> **Task details**
Images embedded in the records are excluded; print everything else exactly as given.

> **Dataset entries**
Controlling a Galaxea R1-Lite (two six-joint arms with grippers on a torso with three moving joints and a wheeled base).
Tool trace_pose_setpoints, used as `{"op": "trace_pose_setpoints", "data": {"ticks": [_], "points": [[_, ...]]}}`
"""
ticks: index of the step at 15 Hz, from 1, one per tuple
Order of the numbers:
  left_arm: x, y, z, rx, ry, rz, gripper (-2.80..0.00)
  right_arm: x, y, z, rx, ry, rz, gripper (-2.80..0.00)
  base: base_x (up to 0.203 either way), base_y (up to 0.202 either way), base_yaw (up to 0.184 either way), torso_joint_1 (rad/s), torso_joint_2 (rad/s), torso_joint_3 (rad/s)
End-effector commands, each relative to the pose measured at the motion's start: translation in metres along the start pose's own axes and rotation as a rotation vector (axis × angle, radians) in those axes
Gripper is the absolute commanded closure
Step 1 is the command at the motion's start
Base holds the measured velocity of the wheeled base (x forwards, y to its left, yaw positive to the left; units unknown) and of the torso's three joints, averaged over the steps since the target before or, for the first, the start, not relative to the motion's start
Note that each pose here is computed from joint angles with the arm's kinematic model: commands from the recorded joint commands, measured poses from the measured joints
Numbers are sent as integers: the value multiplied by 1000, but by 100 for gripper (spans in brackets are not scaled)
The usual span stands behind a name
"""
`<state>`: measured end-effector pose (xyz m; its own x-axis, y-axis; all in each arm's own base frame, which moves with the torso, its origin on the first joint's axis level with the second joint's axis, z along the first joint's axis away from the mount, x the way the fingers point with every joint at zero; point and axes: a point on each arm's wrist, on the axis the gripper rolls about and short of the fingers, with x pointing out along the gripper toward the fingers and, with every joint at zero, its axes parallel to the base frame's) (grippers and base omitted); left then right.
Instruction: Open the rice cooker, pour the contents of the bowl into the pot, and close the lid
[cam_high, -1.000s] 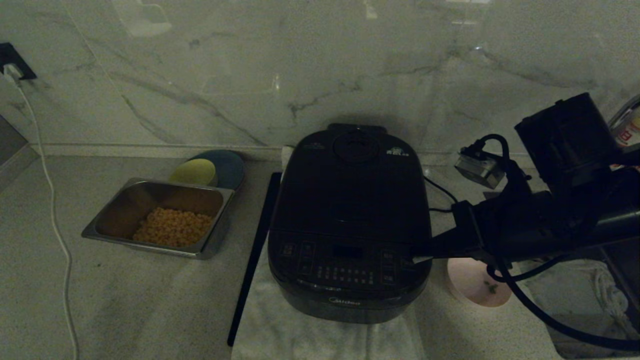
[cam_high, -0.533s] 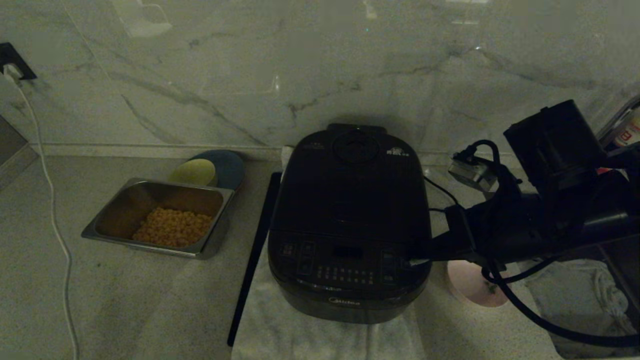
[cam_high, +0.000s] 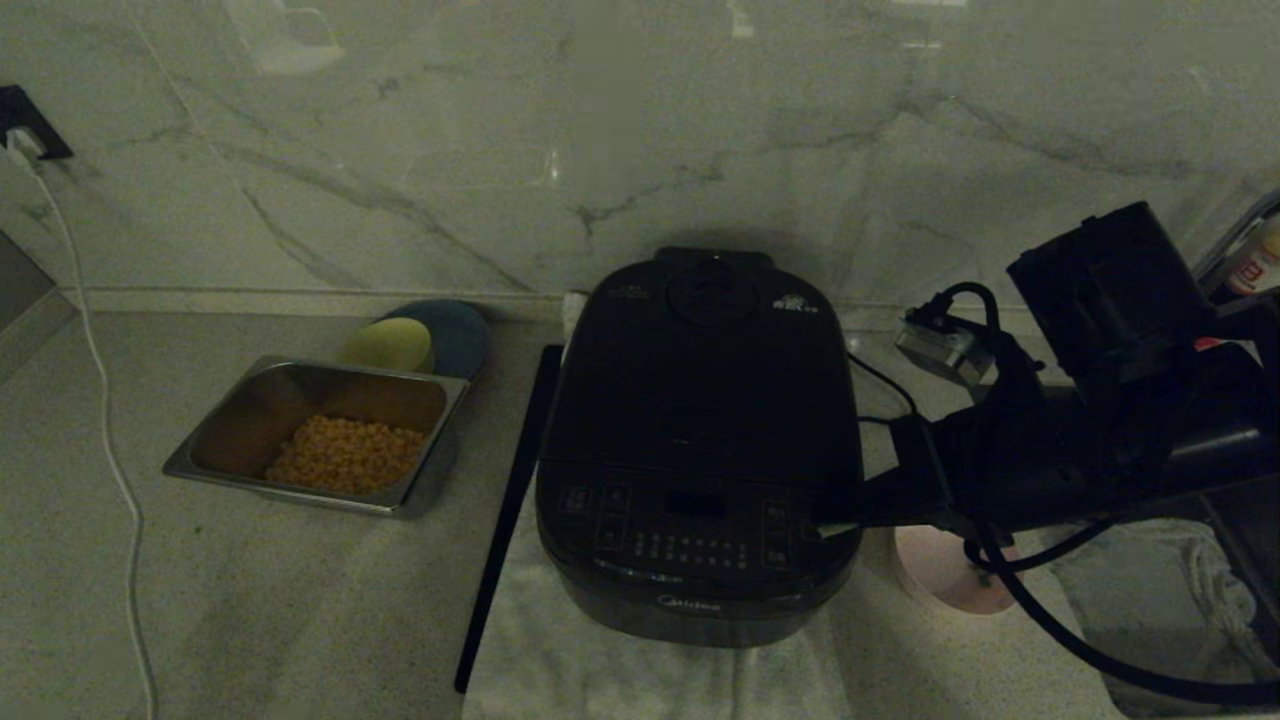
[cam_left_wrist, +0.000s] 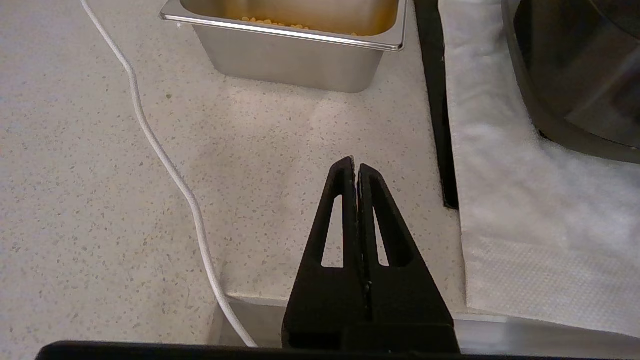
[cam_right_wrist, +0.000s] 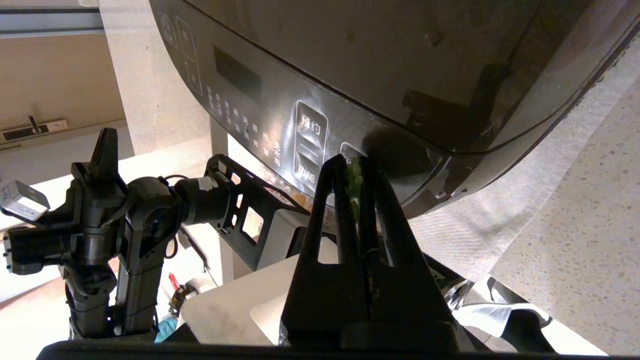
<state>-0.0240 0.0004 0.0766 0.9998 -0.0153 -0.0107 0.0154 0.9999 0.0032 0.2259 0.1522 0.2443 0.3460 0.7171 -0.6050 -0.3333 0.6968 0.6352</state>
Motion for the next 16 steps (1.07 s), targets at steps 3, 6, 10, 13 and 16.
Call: {"op": "trace_pose_setpoints", "data": {"ticks": [3, 6, 10, 13, 16], "points": [[0, 0, 0, 0, 0, 0, 0, -2, 1, -2, 2, 1, 4, 0, 0, 0, 0, 0, 0, 0], [0, 0, 0, 0, 0, 0, 0, -2, 0, -4, 3, 6, 1, 0, 0, 0, 0, 0, 0, 0], [0, 0, 0, 0, 0, 0, 0, -1, -2, -5, 7, 11, -4, 0, 0, 0, 0, 0, 0, 0], [0, 0, 0, 0, 0, -2, 0, -3, 0, -4, 3, 2, 0, 0, 0, 0, 0, 0, 0, 0], [0, 0, 0, 0, 0, 0, 0, 0, -2, -3, 9, 10, -4, 0, 0, 0, 0, 0, 0, 0]]}}
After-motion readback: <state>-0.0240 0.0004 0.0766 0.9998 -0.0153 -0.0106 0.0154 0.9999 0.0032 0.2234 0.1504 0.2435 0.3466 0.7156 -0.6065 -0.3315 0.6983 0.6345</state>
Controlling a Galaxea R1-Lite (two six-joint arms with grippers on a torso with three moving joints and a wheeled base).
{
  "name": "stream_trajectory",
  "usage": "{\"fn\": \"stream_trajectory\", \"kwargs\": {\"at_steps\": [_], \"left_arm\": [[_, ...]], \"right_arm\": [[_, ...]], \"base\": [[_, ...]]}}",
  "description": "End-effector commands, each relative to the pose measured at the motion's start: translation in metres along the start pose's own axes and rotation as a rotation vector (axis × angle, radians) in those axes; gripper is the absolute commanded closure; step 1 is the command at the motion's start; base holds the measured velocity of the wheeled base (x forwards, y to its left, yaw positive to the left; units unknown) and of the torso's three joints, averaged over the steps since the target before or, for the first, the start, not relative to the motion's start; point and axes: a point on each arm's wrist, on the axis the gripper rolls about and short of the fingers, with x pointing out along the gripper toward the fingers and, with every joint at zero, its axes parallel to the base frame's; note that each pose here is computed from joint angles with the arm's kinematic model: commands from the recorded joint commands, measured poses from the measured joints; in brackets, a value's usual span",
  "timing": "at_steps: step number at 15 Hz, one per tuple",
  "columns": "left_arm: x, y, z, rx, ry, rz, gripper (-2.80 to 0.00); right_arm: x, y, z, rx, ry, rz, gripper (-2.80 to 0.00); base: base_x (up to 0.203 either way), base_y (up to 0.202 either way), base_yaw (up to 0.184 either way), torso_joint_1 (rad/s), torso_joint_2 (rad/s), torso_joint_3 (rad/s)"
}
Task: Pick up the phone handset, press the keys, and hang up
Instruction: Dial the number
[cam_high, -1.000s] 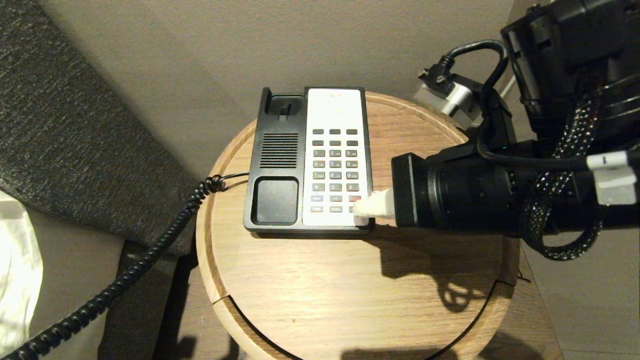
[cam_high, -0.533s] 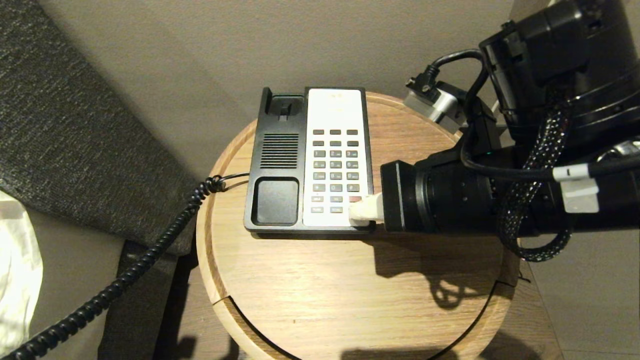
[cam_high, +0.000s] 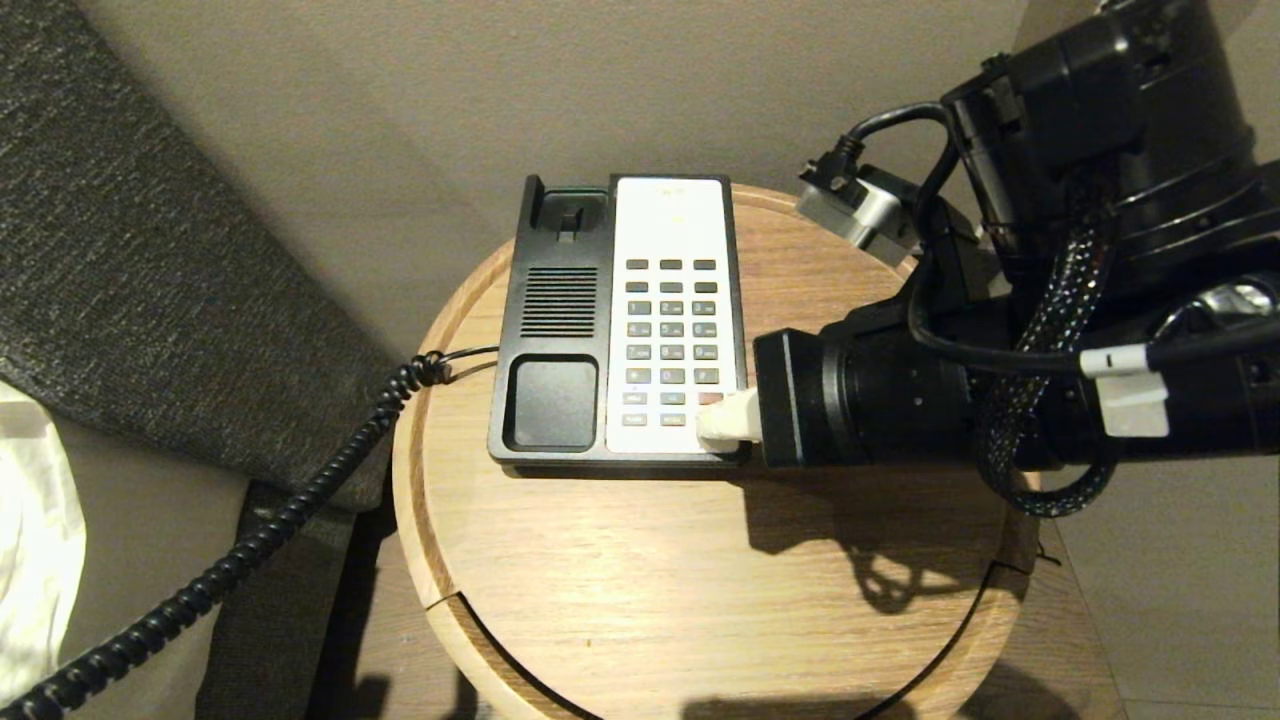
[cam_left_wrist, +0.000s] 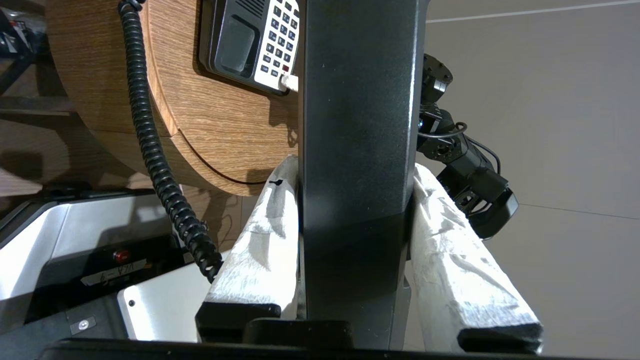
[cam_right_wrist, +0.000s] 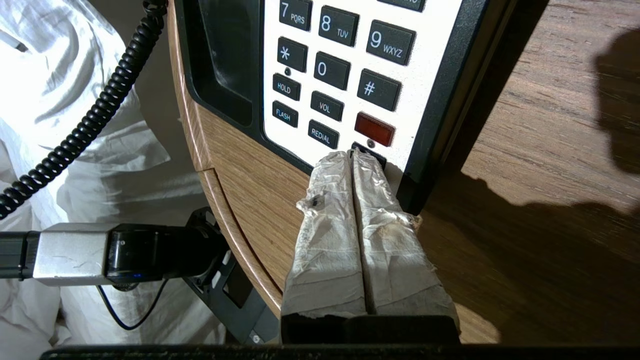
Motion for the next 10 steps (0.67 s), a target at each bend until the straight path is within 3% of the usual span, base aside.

> **Solved problem**
Controlling a Galaxea R1-Lite (two six-joint arms with grippers on a torso with three moving joints and a wheeled base).
Tool trace_pose_setpoints, used as `{"op": "trace_pose_setpoints", "data": {"ticks": [_], "points": [[_, ...]]}}`
"""
ticks: index of the step at 15 Hz, from 1, one per tuple
Order of the numbers:
  left_arm: x, y, z, rx, ry, rz, gripper (-2.80..0.00)
  right_arm: x, y, z, rx, ry, rz, gripper (-2.80..0.00)
  base: base_x (up to 0.203 either way), base_y (up to 0.202 either way), base_yaw (up to 0.184 either way), torso_joint_1 (rad/s), torso_joint_2 (rad/s), torso_joint_3 (rad/s)
End-effector commands, each relative to the pose measured at the motion's start: translation in metres along the start pose's own axes and rotation as a rotation vector (axis × angle, radians) in those axes
Gripper is the absolute commanded closure
Step 1 is the command at the motion's start
Base holds the measured velocity of the wheeled base (x forwards, y to its left, yaw positive to the left; units unknown) and of the torso's three joints, averaged over the steps since the target before or, for the first, the start, not relative to the motion's start
Note that each pose here is computed from joint angles with the arm's kinematic model: commands from the recorded joint commands, measured poses from the measured joints
Numbers are sent as integers: the value multiplied by 1000, but by 100 for gripper (spans in brackets are not scaled)
The usual span stands behind a name
"""
`<state>`: measured end-effector pose (xyz m; its own x-axis, y-axis; all in each arm's own base frame, which moves with the torso, its origin on the first joint's axis level with the second joint's axis, z along the first joint's axis away from the mount, x the way the fingers point with every joint at zero; point and axes: a point on each arm's wrist, on the axis the gripper rolls about and short of the fingers, with x pointing out along the gripper toward the fingers and, with every joint at zero, its axes parallel to the base frame's) (grippers and base omitted); left then right.
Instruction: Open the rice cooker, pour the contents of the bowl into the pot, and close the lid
[cam_high, -1.000s] 
[cam_high, -0.533s] 
[cam_high, +0.000s] 
[cam_left_wrist, +0.000s] 
[cam_right_wrist, +0.000s] 
<state>-0.0240 0.0004 0.0766 0.9998 -0.0153 -0.0107 0.0154 0.9999 0.0032 0.2259 0.1522 0.2443 0.3460 0.7171 -0.6050 -0.3333 0.6968 0.6352</state>
Motion for the next 16 steps (1.07 s), targets at steps 3, 6, 10, 13 and 16.
Call: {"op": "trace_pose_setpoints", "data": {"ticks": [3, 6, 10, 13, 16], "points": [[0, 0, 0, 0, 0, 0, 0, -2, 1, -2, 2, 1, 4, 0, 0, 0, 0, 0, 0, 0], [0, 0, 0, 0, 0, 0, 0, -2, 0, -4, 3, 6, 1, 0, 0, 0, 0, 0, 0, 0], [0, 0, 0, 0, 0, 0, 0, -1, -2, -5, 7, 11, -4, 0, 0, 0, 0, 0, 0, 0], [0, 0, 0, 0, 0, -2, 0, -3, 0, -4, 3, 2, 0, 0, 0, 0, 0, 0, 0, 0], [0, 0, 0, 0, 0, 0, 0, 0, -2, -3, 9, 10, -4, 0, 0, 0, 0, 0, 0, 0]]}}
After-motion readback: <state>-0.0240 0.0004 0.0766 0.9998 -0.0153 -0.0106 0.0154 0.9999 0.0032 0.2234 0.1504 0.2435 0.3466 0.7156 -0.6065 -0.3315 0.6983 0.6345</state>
Controlling a Galaxea R1-Lite (two six-joint arms with grippers on a torso with three moving joints and a wheeled base).
{
  "name": "stream_trajectory",
  "usage": "{\"fn\": \"stream_trajectory\", \"kwargs\": {\"at_steps\": [_], \"left_arm\": [[_, ...]], \"right_arm\": [[_, ...]], \"base\": [[_, ...]]}}",
  "description": "End-effector commands, each relative to the pose measured at the motion's start: translation in metres along the start pose's own axes and rotation as a rotation vector (axis × angle, radians) in those axes; gripper is the absolute commanded closure; step 1 is the command at the motion's start; base holds the measured velocity of the wheeled base (x forwards, y to its left, yaw positive to the left; units unknown) and of the torso's three joints, averaged over the steps since the target before or, for the first, the start, not relative to the motion's start; point and axes: a point on each arm's wrist, on the axis the gripper rolls about and short of the fingers, with x pointing out along the gripper toward the fingers and, with every joint at zero, its axes parallel to the base frame's; note that each pose here is computed from joint angles with the arm's kinematic model: commands from the recorded joint commands, measured poses from the measured joints; in brackets, a value's usual span",
  "timing": "at_steps: step number at 15 Hz, one per tuple",
  "columns": "left_arm: x, y, z, rx, ry, rz, gripper (-2.80 to 0.00); right_arm: x, y, z, rx, ry, rz, gripper (-2.80 to 0.00); base: base_x (up to 0.203 either way), base_y (up to 0.202 either way), base_yaw (up to 0.184 either way), torso_joint_1 (rad/s), torso_joint_2 (rad/s), torso_joint_3 (rad/s)"
}
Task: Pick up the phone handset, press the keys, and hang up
Instruction: Dial the number
[cam_high, -1.000s] 
[cam_high, -0.533s] 
[cam_high, +0.000s] 
[cam_left_wrist, +0.000s] 
[cam_right_wrist, +0.000s] 
Motion for the next 10 steps (0.67 s), a target at each bend until the straight path is within 3% of the usual span, base aside.

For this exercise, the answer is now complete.